# Can an Orphan Kitten be a Mouser? (Pics, too)



## Organic Cowgirl (Oct 6, 2007)

We were gone for two weeks. When we got back, we found a mama cat and three kittens in our barn. I put food out, but within a few days, Mama and two kittens were gone and only one lone kitten remained, screaming pitifully for three days. I put food out for her, but after I felt pretty sure Mama wasn't returning, I put out a live trap for the kitten. We have her in the house (for 3 days now) and she's a REALLY nice kitten. We'd like to put her back in the barn as a mouser/rat catcher, (NEUTERED, of course.) She's about 6 or 7 weeks, I'd guess. Any chance of her knowing how to mouse? Could I buy feeder mice to imprint her on them as food?

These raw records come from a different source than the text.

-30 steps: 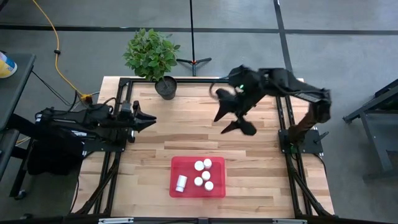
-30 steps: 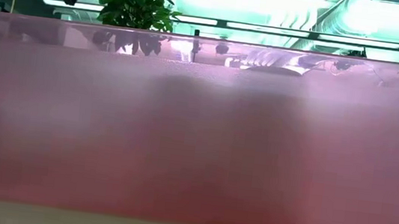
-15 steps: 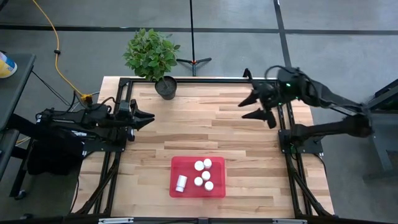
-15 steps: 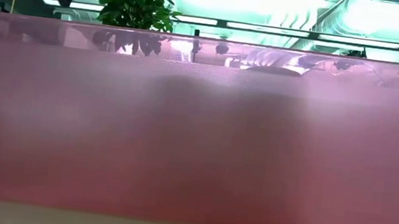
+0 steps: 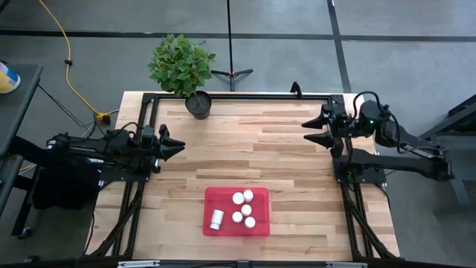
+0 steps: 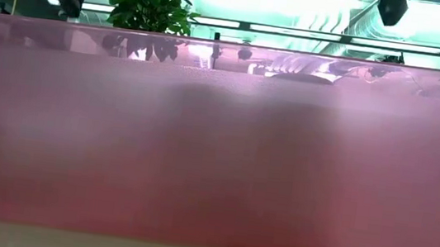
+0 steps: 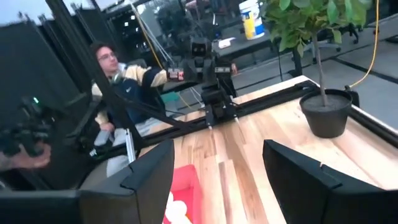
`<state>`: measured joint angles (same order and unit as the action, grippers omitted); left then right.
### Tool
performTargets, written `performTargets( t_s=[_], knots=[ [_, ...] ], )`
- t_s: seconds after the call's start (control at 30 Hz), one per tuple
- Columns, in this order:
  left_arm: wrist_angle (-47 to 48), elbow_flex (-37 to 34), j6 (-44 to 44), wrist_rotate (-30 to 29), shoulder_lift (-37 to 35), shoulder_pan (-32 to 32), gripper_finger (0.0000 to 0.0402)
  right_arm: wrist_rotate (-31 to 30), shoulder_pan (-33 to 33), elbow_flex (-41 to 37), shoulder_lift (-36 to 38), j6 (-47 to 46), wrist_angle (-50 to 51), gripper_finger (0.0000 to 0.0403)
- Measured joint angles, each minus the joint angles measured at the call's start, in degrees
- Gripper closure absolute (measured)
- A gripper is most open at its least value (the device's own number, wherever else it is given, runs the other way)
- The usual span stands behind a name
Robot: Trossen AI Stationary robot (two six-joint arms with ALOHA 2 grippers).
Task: Pick and place pill bottles into a basket
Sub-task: Return to Home Position
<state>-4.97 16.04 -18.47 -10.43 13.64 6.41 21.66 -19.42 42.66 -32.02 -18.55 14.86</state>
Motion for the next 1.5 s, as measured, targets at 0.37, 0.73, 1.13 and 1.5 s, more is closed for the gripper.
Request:
performTargets(
  t_s=[0.37, 0.73, 1.13, 1.5],
  knots=[
    [-2.7, -9.0, 0.3, -0.5, -12.1, 0.0, 0.0291, -7.2, 0.0, -4.3, 7.1, -2.5, 0.7, 0.0167],
    [-11.1, -15.3, 0.2, 0.2, -13.2, 0.0, 0.0291, -8.9, 0.1, -6.3, 8.4, -4.7, -1.5, 0.0167],
    [-11.1, -15.3, -1.4, 1.0, -13.3, 0.0, 0.0291, -5.0, 5.7, -32.4, 12.3, -14.7, -42.2, 0.0167],
    [-6.4, -15.3, -1.5, 1.0, -13.2, 0.0, 0.0291, -12.9, 13.4, -38.4, 12.6, -6.3, -46.6, 0.0167]
  ],
)
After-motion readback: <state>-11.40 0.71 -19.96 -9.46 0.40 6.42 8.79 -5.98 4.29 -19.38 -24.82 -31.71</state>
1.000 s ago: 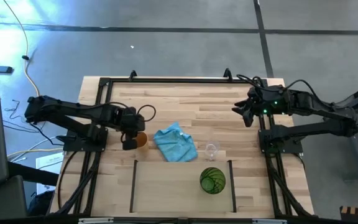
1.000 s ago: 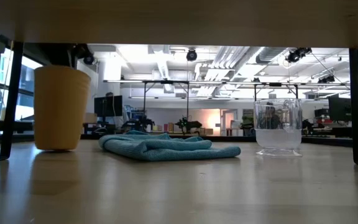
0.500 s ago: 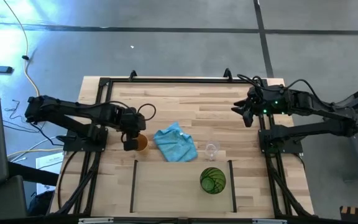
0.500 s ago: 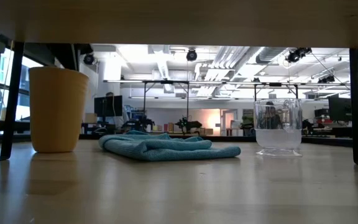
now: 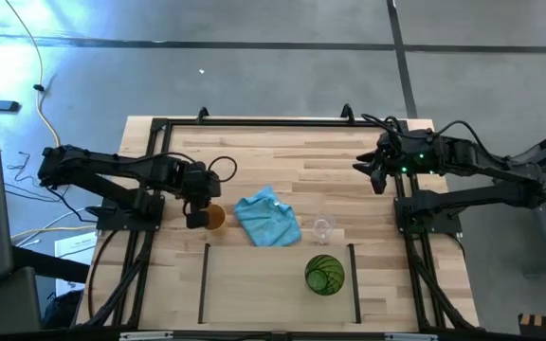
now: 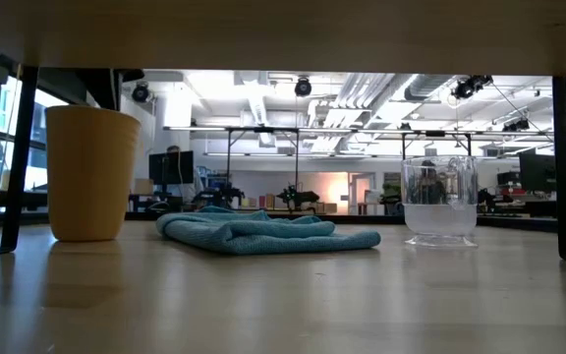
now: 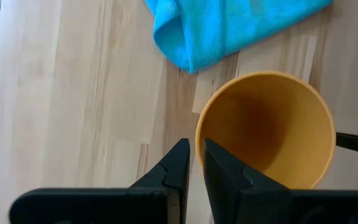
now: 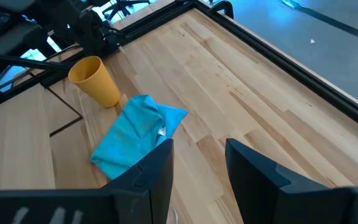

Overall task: Stack small to large cups/mugs on shelf
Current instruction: Put the yellow cup on the shelf

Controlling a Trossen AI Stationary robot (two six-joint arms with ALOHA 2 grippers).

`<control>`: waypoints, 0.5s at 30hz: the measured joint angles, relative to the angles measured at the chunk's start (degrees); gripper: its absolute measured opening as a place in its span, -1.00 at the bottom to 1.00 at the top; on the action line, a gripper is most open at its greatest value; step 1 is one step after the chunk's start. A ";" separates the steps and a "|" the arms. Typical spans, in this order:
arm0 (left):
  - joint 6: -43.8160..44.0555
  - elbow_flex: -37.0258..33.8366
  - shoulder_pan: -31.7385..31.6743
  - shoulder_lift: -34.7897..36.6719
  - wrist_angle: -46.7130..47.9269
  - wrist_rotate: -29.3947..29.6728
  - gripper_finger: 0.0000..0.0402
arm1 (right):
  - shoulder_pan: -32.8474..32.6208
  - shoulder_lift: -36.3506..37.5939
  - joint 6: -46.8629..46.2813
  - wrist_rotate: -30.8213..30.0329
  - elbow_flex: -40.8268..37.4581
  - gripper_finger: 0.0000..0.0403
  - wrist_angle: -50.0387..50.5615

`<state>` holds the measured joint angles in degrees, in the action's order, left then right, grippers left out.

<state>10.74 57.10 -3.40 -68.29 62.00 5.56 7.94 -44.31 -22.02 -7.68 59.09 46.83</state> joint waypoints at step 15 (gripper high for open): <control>1.90 0.00 0.01 0.00 -0.01 -1.14 -0.38 | 0.00 0.00 0.14 0.00 0.00 -0.32 -0.03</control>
<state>12.64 57.10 -3.39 -68.29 61.98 4.43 7.94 -44.31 -21.88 -7.68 59.09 46.80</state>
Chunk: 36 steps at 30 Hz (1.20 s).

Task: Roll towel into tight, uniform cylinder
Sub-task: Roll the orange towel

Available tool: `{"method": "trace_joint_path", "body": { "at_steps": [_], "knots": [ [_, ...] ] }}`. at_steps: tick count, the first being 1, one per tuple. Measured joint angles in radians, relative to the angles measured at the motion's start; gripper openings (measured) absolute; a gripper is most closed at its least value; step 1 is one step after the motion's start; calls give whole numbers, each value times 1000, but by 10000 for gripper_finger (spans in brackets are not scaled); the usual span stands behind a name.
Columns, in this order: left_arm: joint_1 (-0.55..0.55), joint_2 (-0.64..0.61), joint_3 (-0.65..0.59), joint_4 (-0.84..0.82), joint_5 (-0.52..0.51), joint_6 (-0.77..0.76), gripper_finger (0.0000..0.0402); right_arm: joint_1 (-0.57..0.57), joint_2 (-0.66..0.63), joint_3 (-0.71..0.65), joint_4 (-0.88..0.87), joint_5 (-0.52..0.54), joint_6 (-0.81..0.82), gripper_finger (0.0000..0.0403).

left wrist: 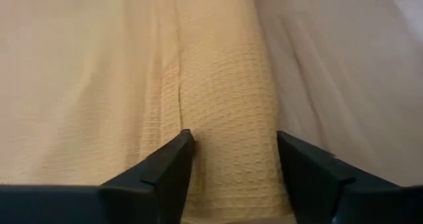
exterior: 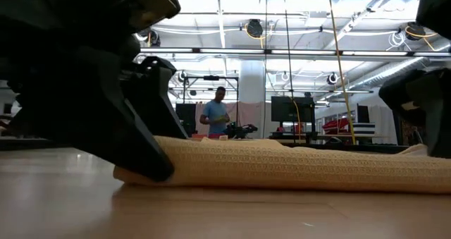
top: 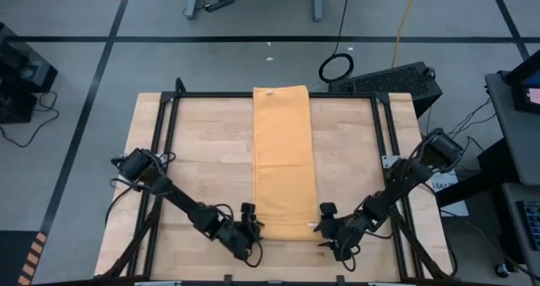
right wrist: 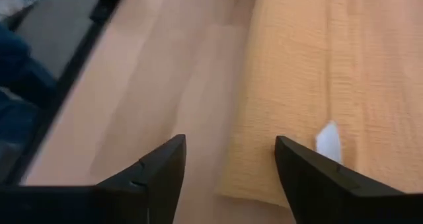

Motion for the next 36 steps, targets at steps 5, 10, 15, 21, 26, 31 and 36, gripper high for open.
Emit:
{"method": "trace_joint_path", "body": {
  "at_steps": [5, 10, 15, 21, 26, 31, 36],
  "knots": [
    [9, 0, 0, 2, 48, -1, 155, -1, 55, 17, -6, 6, -5, 210],
    [10, 0, 0, -1, 49, -31, 108, -1, 99, 45, 8, 17, -3, 149],
    [10, 0, 0, 7, 113, -108, 80, -3, 105, 64, -2, 6, 10, 64],
    [10, -14, 1, 35, 231, -132, 47, -3, 103, 70, -6, -34, 113, 10],
    [22, -47, 15, 35, 341, -161, 15, -3, 74, 70, -10, -67, 230, 5],
    [49, -91, 14, 35, 383, -261, 9, -7, 6, 70, -15, -114, 293, 3],
    [91, -113, 14, 61, 493, -346, 12, -21, -41, 70, -14, -175, 389, 2]
  ]
}}
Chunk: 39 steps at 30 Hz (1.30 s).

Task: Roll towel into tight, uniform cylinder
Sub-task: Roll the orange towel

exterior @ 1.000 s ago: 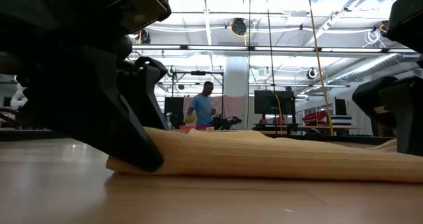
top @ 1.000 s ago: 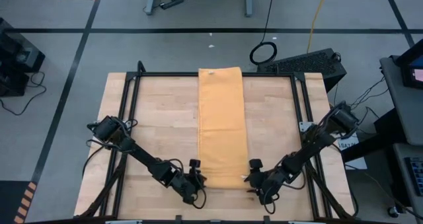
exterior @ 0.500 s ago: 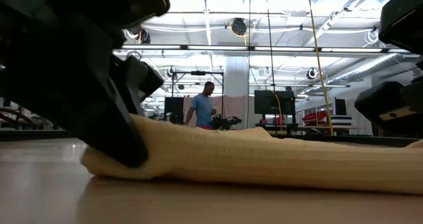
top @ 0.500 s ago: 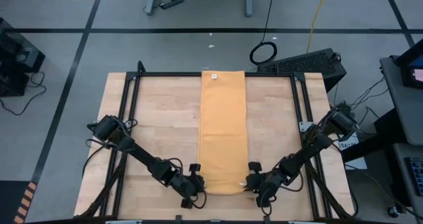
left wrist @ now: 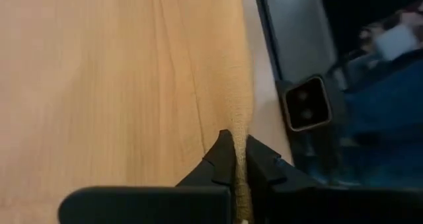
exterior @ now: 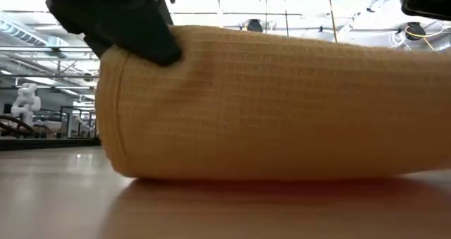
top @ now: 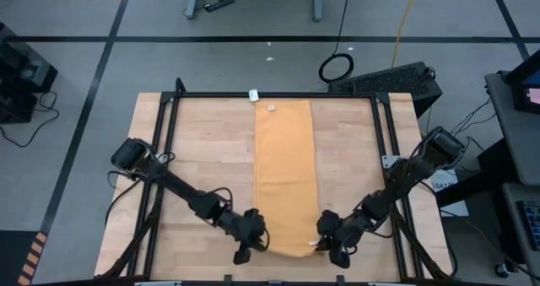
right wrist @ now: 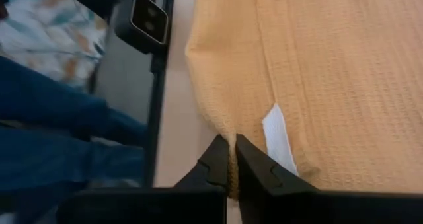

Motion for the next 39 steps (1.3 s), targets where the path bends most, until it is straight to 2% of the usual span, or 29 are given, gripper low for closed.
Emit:
{"method": "trace_joint_path", "body": {
  "at_steps": [7, 10, 16, 23, 35, 39],
  "knots": [
    [64, -3, 0, 37, 188, -146, 12, -35, -56, 0, 14, -123, 50, 2],
    [85, -7, -1, 39, 214, -167, 12, -61, -68, -3, 32, -204, 41, 2],
    [121, -5, -24, 50, 265, -186, 13, -145, -67, -95, 227, -444, 62, 2],
    [181, 27, -57, 60, 302, -204, 13, -238, -64, -229, 352, -565, 97, 2],
    [201, 63, -60, 103, 314, -204, 13, -303, -64, -268, 355, -671, 110, 2],
    [190, 63, -60, 98, 300, -204, 13, -306, -64, -267, 338, -640, 142, 2]
  ]
}}
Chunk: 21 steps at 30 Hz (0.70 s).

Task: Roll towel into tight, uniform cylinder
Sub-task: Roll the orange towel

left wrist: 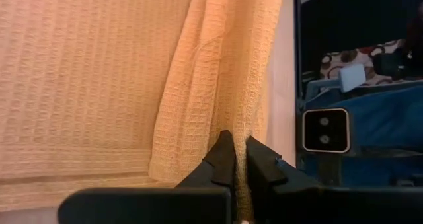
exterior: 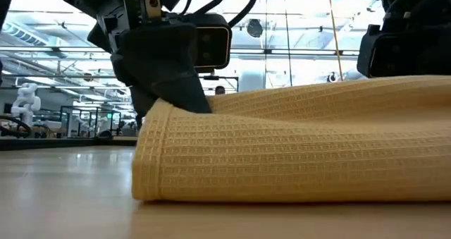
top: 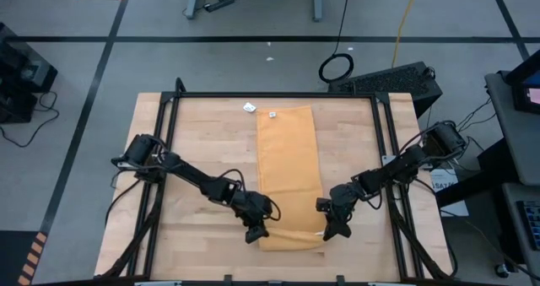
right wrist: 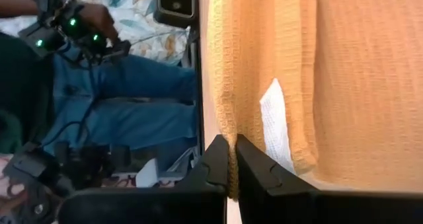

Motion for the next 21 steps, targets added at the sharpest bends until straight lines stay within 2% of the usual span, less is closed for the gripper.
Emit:
{"method": "trace_joint_path", "body": {
  "at_steps": [6, 13, 16, 21],
  "knots": [
    [-13, 0, -1, -2, -53, 4, 13, -3, 0, 0, -28, 6, 3, 2],
    [-31, 1, -1, -4, -149, 11, 16, -2, 0, -1, -109, 88, 46, 22],
    [-38, 1, -1, -7, -173, 9, 41, -2, 0, -1, -117, 101, 53, 34],
    [-40, 1, -2, -7, -187, 0, 117, -2, 0, -1, -141, 106, 85, 57]
  ]
}}
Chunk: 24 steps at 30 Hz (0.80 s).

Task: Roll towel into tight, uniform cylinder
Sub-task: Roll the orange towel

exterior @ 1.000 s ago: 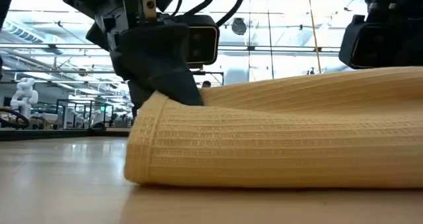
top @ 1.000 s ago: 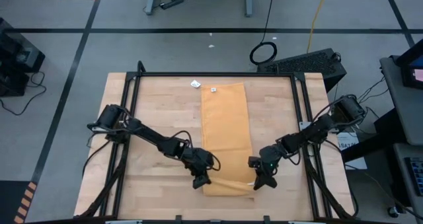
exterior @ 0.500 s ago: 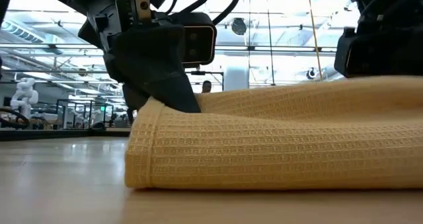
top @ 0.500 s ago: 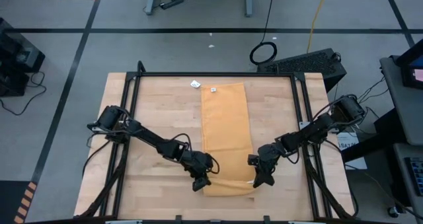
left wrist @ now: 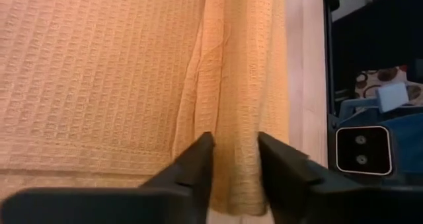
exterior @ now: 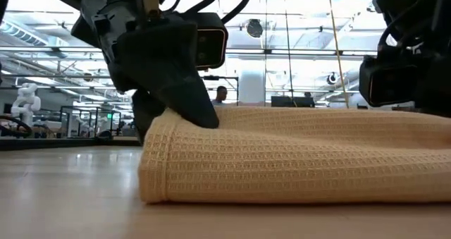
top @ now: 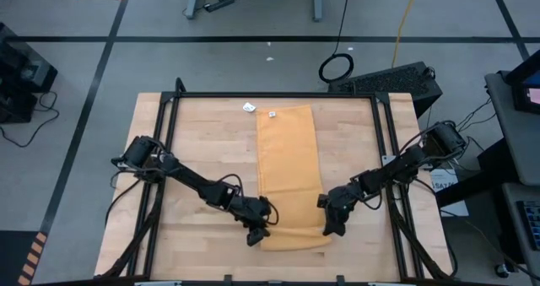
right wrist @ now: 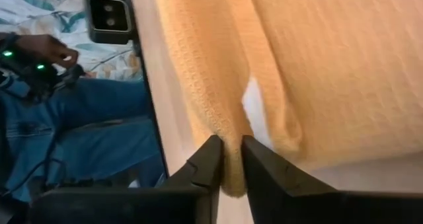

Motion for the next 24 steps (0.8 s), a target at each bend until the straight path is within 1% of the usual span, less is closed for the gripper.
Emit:
{"method": "trace_joint_path", "body": {
  "at_steps": [3, 6, 9, 12, 15, 18, 22, 24],
  "knots": [
    [1, -11, 0, -3, -2, -8, 166, 0, 0, 0, -14, 1, 30, 81],
    [1, -30, 0, -5, -9, 0, 205, 0, 0, 0, -25, 4, 62, 112],
    [1, -35, 0, -7, -16, 4, 234, 0, 0, 0, -28, 5, 68, 139],
    [1, -36, 0, -26, -26, 9, 253, 0, 0, 1, -32, 2, 86, 155],
    [4, -37, 0, -80, -46, 2, 259, 0, 0, 1, -33, 2, 113, 164],
    [5, -37, 0, -75, -25, 5, 254, 0, 0, 1, -33, 3, 110, 166],
    [4, -37, 0, 9, 91, 2, 238, 0, 0, 7, -37, 0, 53, 161],
    [-6, -37, 2, 65, 127, -6, 229, 1, 0, 10, -36, -2, 43, 151]
  ]
}}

As an aside, I'm pretty sure I know how the kitten got separated from its family. I think Mama was moving them through the neighbors' deep meadow. I saw them trying to catch something and they said, "We hear kittens!" I am guessing they broke up the group and Mama and the other two got thoroughly scared away. When this kitten couldn't find her family, she made her way back to our barn. Just guessing, of course.


----------



## Guest (Jul 19, 2008)

Some cats do learn to hunt on their own. You can certainly help her along with feeder mice.

As a general rule, the best hunters are trained by mama, but they are born with the instinct, so a little encouragement might make a successful mouser.


----------



## TedH71 (Jan 19, 2003)

Go buy a grey mouse from the pet store and let her play with it. She will figure out why you gave her the mouse and go from there.


----------



## Willow101 (Feb 20, 2008)

I don't have many momma barn cats as we spay and neuter everything before they have a chance to 'do their thing.' But I do get a lot of litters in to rescue and many of them stay here as there just aren't any homes available. They have no momma and many do learn to hunt rather efficiently so I think instinct is just as important as a momma to educate.

What I have noticed when we get a mom and litter is mom will start with either dead or close to dead mice and work her way up to healthy squirming mice. Not sure this is nessecary but if you have a slow learner you might try with a dead mouse first.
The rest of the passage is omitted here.